This is the thread in which to post reviews of commercials, or adverts, as you foreigners call them.
Lately, we in the US have been regaled with a certain Smokey the Bear fire-safety message, visible here.
In this scene, an asshole backpacker leaves his fire smoldering while donning his pack and writhing arhymically to music on his Walkman. In fact, the backpacker is obviously such an asshole that he's probably got an iPod, but it's hard to tell. Anyway, little does he know he is being watched from the brush by a menacing animalian countenance seen in extreme close-up. It growls ever so softly.
Turns out to be Smokey the Bear, who gives the asshole backpacker a tsk-tsk look. The asshole then feels really guilty.

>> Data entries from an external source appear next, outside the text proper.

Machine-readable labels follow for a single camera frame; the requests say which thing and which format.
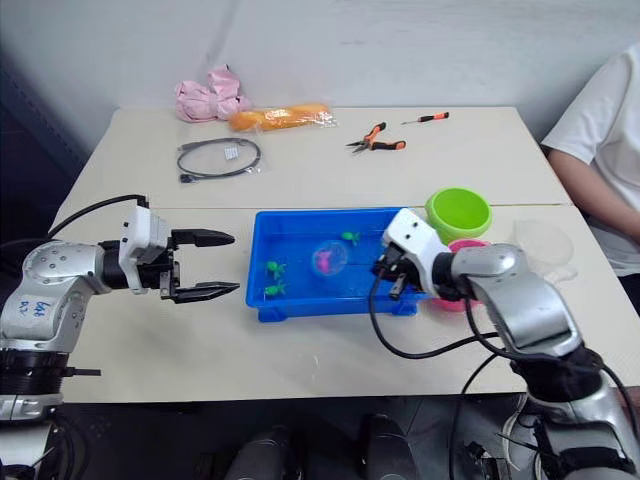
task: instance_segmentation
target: pliers
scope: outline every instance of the pliers
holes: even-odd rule
[[[407,142],[404,140],[400,140],[395,143],[374,142],[373,140],[376,138],[376,135],[385,128],[387,128],[387,124],[385,122],[379,123],[373,127],[373,130],[371,130],[371,132],[362,140],[359,142],[348,143],[347,147],[357,147],[352,153],[358,153],[367,148],[369,150],[402,150],[407,146]]]

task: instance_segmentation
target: person's arm
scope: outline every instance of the person's arm
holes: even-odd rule
[[[640,212],[631,208],[597,172],[579,158],[555,149],[549,152],[548,158],[578,207],[605,225],[629,235],[640,245]]]

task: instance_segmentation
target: white t-shirt
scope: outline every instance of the white t-shirt
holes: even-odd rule
[[[640,211],[640,43],[609,60],[569,106],[543,145],[590,164]],[[616,275],[640,273],[640,246],[589,220]]]

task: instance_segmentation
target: green bowl
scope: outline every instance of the green bowl
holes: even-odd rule
[[[427,222],[448,245],[460,238],[475,238],[491,225],[491,207],[477,193],[466,188],[444,188],[425,204]]]

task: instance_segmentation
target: person
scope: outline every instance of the person
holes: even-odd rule
[[[640,43],[598,70],[542,144],[640,314]]]

Effective drama depends upon a sympathetic antagonist, one with whom the audience might identify, despite his flaws. I just wanted this backpacker to die. Look at the way he dances. What a tool.
If I had written this ad, Smokey the Bear would have burst from the underbrush with a roar that would liquefy the bowels of the staunchest woodsman, then knocked the backpackers head into the trees with one blow from his mighty paw. Sadly, all this ursine pussy can manage is a school-marmish, shame-shame facial expression. That is no way to change the behavior of Americans. You have to show a regular guy, a guy who could be you (not some X-addled rave reject) being violently mauled by a wild animal as a direct result of his negligence.
As long as spots like these are being aired, we can look forward to more forest fires. Smokey the Bear needs to lose the friendly forest ranger image and act more like the fucking apex predator he is. America needs Smokey the Avenging Grizzly Bear, a hulking monster with an appetite for justice and human flesh. That would raise some fucking awareness, let me tell you.